From the same link above:

Subsidizes insurance companies, not patients. Unlike other tax credits that individuals claim on their tax returns at the end of the year, most premium tax credits are paid in advance, directly to insurance companies, to lower the monthly premium bill. These direct subsidies allow the insurance industry to shift the vast majority of rising premiums onto taxpayers. Paragon Health Institute notes that these subsidies have been largely incorporated into insurance company profits. Since the premium subsidies were created in the Affordable Care Act, along with other industry-favorable spending increases, health insurer stock prices have increased more than 1,000 percent (compared with 251 percent growth for the S&P 500).

I was unaware that this money was just being given to insurance companies. No wonder their stock went up so much. Industry insiders who anticipated that skyrocking stock value must be even richer than before.

Dems and "not Dems," I hope they appreciate you!
 
In constant dollars,

2020 average unsubsidized benchmark premium: $569
2025 average unsubsidized benchmark premium: $497

A 13% drop in real dollars. 🤔
 
In constant dollars,

2020 average unsubsidized benchmark premium: $569
2025 average unsubsidized benchmark premium: $497

A 13% drop in real dollars. 🤔
Then subsidies are definitely not needed!
 
You must be pretty out of touch with the average American.
I actually only out of touch with your point, here.

I'm a teacher, so I'm not one of the dreaded Billionaires.

I don't even know what point your making with that data, nor where you got it so I can verify it was real even if you did make your point clear.

On a teacher's salary, I paid just over four hundred a month for health insurance and my district contributed also, when it was me, my wife and my kids.

So are you figures supposed to be unmanageably high for an average American?

Most Americans work for a living, if you are not aware. We aren't all members of the permanent dependency class, or college students lamenting that we got kicked off our parent's policies when were had almost earned an associates degree after eight years.
 
I actually only out of touch with your point, here.

I'm a teacher, so I'm not one of the dreaded Billionaires.

I don't even know what point your making with that data, nor where you got it so I can verify it was real even if you did make your point clear.

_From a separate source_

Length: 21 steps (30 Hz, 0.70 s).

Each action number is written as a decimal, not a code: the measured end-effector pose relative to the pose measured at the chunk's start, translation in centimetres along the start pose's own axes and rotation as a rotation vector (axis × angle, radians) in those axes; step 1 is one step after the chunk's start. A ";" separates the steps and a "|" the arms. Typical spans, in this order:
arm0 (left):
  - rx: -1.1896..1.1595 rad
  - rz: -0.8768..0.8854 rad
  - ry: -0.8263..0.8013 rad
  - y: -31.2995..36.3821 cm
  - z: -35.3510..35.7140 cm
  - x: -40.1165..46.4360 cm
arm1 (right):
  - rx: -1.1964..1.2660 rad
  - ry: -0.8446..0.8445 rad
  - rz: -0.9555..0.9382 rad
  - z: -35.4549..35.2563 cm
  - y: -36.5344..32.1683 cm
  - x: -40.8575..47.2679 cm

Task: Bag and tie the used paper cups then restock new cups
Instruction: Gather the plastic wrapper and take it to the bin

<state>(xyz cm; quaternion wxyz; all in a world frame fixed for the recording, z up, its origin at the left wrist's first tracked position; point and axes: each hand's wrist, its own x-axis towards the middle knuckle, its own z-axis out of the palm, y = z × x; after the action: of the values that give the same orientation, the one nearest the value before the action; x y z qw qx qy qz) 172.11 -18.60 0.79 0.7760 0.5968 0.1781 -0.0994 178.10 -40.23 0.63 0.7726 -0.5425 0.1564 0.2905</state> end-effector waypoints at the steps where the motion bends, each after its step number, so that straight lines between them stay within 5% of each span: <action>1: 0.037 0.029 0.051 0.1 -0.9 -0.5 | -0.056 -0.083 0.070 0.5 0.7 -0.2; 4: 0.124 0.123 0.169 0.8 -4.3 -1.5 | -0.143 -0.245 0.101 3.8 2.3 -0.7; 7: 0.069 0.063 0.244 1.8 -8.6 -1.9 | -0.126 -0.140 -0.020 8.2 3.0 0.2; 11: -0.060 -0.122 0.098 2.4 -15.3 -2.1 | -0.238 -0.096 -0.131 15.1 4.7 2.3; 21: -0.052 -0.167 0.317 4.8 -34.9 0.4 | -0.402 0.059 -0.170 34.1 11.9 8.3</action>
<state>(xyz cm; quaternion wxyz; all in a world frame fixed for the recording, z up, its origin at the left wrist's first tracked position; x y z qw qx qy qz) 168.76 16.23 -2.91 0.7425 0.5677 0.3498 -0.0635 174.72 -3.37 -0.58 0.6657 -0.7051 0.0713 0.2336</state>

Real premiums have been dropping for years as the enhanced tax credits have drawn healthier buyers into the risk pools. So you're incorrect, the subsidies have lowered average costs. For the same reason, the GOP refusing to extend them has pushed up premiums for next year as insurers anticipate deterioration of the risk pool.
 
Real premiums have been dropping for years as the enhanced tax credits have drawn healthier buyers into the risk pools. So you're incorrect, the subsidies have lowered average costs. For the same reason, the GOP refusing to extend them has pushed up premiums for next year as insurers anticipate deterioration of the risk pool.
I've heard that theory about the healthier buyers, but never seen a single bit of evidence that it happened that way.

But I agree that was the intent: to force healthy people to buy expensive plans they did not need, so that unhealthy people would be able to buy them at the same expensive, but less expensive than otherwise, rates.

You are the first "Democrat" or "not Democrat" on here to admit that what Jonathan Gruber, the architect of Obamacare, said in a hot mic moment was spot on. Obamacare is a scheme to force the healthy to pay for the sick and that this aspect was easily hidden due to the stupidity of the American voter.

Meanwhile, I assume you do not think subsidies are needed, since those were "unsubsidized" rates?